Record set:
⁂
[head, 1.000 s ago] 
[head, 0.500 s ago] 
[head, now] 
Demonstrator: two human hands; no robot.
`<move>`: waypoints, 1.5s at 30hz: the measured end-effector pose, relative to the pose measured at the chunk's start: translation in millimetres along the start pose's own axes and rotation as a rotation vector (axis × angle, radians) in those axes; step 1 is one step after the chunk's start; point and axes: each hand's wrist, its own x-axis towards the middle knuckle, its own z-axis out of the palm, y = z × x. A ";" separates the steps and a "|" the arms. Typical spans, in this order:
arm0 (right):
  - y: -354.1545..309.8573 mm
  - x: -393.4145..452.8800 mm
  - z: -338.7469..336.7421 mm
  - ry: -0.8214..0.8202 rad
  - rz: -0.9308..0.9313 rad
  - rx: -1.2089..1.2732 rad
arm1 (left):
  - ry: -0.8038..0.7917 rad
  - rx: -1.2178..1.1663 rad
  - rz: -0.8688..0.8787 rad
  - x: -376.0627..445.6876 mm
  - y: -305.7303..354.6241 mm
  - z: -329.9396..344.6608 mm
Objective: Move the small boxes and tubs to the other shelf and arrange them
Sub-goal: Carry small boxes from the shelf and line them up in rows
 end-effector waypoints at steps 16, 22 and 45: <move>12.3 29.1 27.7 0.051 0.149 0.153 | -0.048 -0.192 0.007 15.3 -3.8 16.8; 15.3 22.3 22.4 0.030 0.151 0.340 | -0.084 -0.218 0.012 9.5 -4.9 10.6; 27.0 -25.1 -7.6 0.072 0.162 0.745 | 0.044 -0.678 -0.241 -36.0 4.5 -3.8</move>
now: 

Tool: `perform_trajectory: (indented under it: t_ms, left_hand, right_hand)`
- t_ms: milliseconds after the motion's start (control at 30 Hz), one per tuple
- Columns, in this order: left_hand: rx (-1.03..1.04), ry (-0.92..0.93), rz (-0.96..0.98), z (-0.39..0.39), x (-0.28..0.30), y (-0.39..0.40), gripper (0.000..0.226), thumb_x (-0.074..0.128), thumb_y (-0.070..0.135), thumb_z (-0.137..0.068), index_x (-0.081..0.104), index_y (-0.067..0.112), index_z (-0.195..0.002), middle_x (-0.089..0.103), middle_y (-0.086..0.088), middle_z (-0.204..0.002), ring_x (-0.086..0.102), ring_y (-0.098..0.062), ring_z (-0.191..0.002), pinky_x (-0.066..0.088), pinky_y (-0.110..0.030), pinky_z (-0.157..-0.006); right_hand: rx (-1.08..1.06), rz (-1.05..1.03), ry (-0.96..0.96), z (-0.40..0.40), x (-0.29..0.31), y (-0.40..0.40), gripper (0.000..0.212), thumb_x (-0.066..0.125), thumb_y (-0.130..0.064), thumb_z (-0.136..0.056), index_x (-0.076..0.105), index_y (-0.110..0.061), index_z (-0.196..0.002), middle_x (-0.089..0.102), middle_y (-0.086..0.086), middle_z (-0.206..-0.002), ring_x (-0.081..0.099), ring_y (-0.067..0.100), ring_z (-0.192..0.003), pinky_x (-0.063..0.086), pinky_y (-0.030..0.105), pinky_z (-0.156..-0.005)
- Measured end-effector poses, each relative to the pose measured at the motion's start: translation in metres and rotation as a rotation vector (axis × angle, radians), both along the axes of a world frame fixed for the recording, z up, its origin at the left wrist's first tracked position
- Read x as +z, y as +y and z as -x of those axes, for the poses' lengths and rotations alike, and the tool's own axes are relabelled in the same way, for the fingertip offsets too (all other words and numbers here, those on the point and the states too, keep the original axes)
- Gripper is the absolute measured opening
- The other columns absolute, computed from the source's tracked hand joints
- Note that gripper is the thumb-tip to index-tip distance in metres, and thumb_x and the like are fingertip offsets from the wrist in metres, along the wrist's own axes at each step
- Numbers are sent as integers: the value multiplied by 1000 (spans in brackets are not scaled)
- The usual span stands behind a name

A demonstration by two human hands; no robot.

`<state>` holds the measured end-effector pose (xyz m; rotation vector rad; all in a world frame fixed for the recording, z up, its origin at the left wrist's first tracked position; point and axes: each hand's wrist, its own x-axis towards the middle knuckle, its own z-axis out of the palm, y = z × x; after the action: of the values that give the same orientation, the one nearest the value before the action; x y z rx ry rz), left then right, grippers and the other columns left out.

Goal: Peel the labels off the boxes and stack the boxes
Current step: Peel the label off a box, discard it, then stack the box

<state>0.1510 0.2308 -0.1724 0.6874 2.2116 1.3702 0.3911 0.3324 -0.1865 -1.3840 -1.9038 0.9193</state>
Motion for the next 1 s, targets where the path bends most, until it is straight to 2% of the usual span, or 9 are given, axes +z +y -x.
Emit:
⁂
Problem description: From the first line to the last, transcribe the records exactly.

Exercise response:
[head, 1.000 s ago] 
[head, 0.500 s ago] 
[head, now] 
Demonstrator: two human hands; no robot.
`<move>`: waypoints, 1.5s at 30hz: the measured end-effector pose, relative to the pose measured at the chunk's start: translation in millimetres along the start pose's own axes and rotation as a rotation vector (axis × angle, radians) in those axes; step 1 is one step after the chunk's start; point and axes: each hand's wrist, its own x-axis towards the middle knuckle, its own z-axis out of the palm, y = z × x. A ";" separates the steps and a "|" the arms. Typical spans, in this order:
arm0 (right):
  - y: -354.1545..309.8573 mm
  - x: -393.4145..452.8800 mm
  - z: -338.7469..336.7421 mm
  - ry: -0.8214..0.8202 rad
  - rz: -0.9308..0.9313 rad
  - rx: -1.2089..1.2732 rad
arm1 (left):
  - ry: -0.8038..0.7917 rad
  - rx: -1.2178..1.1663 rad
  - rz: -0.8688..0.8787 rad
  - x: -376.0627..445.6876 mm
  - y: -305.7303..354.6241 mm
  - z: -329.9396..344.6608 mm
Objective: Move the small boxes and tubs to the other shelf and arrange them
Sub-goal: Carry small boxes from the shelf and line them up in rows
 end-effector waypoints at steps 16, 22 and 45: <move>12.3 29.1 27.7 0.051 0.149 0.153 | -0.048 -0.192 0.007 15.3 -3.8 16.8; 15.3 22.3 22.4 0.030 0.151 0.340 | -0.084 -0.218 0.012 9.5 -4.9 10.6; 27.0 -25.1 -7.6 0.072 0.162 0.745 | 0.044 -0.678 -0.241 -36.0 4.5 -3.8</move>
now: 

Tool: `perform_trajectory: (indented under it: t_ms, left_hand, right_hand)`
- t_ms: milliseconds after the motion's start (control at 30 Hz), one per tuple
- Columns, in this order: left_hand: rx (-1.03..1.04), ry (-0.92..0.93), rz (-0.96..0.98), z (-0.39..0.39), x (-0.28..0.30), y (-0.39..0.40), gripper (0.000..0.226), thumb_x (-0.074..0.128), thumb_y (-0.070..0.135), thumb_z (-0.137..0.068), index_x (-0.081..0.104), index_y (-0.067..0.112), index_z (-0.195..0.002), middle_x (-0.089..0.103), middle_y (-0.086..0.088), middle_z (-0.204..0.002), ring_x (-0.086..0.102), ring_y (-0.098..0.062), ring_z (-0.191..0.002), pinky_x (-0.066..0.088), pinky_y (-0.110..0.030), pinky_z (-0.157..-0.006); right_hand: rx (-1.08..1.06), rz (-1.05..1.03), ry (-0.96..0.96), z (-0.40..0.40), x (-0.29..0.31), y (-0.40..0.40), gripper (0.000..0.212), thumb_x (-0.066..0.125), thumb_y (-0.130..0.064), thumb_z (-0.136..0.056), index_x (-0.076..0.105), index_y (-0.110..0.061), index_z (-0.196..0.002), middle_x (-0.089..0.102), middle_y (-0.086..0.086), middle_z (-0.206..-0.002), ring_x (-0.081..0.099), ring_y (-0.067..0.100), ring_z (-0.192..0.003), pinky_x (-0.063..0.086), pinky_y (-0.030..0.105), pinky_z (-0.156..-0.005)
- Measured end-effector poses, each relative to the pose measured at the motion's start: translation in metres and rotation as a rotation vector (axis × angle, radians), both along the axes of a world frame fixed for the recording, z up, its origin at the left wrist's first tracked position
- Read x as +z, y as +y and z as -x of those axes, for the poses' lengths and rotations alike, and the tool's own axes are relabelled in the same way, for the fingertip offsets too (all other words and numbers here, those on the point and the states too, keep the original axes)
- Gripper is the absolute measured opening
- The other columns absolute, computed from the source's tracked hand joints
- Note that gripper is the thumb-tip to index-tip distance in metres, and thumb_x and the like are fingertip offsets from the wrist in metres, along the wrist's own axes at each step
- Numbers are sent as integers: the value multiplied by 1000 (spans in brackets are not scaled)
- The usual span stands behind a name

A demonstration by two human hands; no robot.

`<state>` holds the measured end-effector pose (xyz m; rotation vector rad; all in a world frame fixed for the recording, z up, its origin at the left wrist's first tracked position; point and axes: each hand's wrist, its own x-axis towards the middle knuckle, its own z-axis out of the palm, y = z × x; after the action: of the values that give the same orientation, the one nearest the value before the action; x y z rx ry rz), left then right, grippers and the other columns left out.

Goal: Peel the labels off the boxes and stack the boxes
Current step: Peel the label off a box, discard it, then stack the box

<state>0.1510 0.2308 -0.1724 0.6874 2.2116 1.3702 0.3911 0.3324 -0.1865 -1.3840 -1.9038 0.9193</state>
Motion for the next 1 s, targets where the path bends most, until it is straight to 2% of the usual span, or 9 are given, axes +z +y -x.
Emit:

This exercise requires nothing further.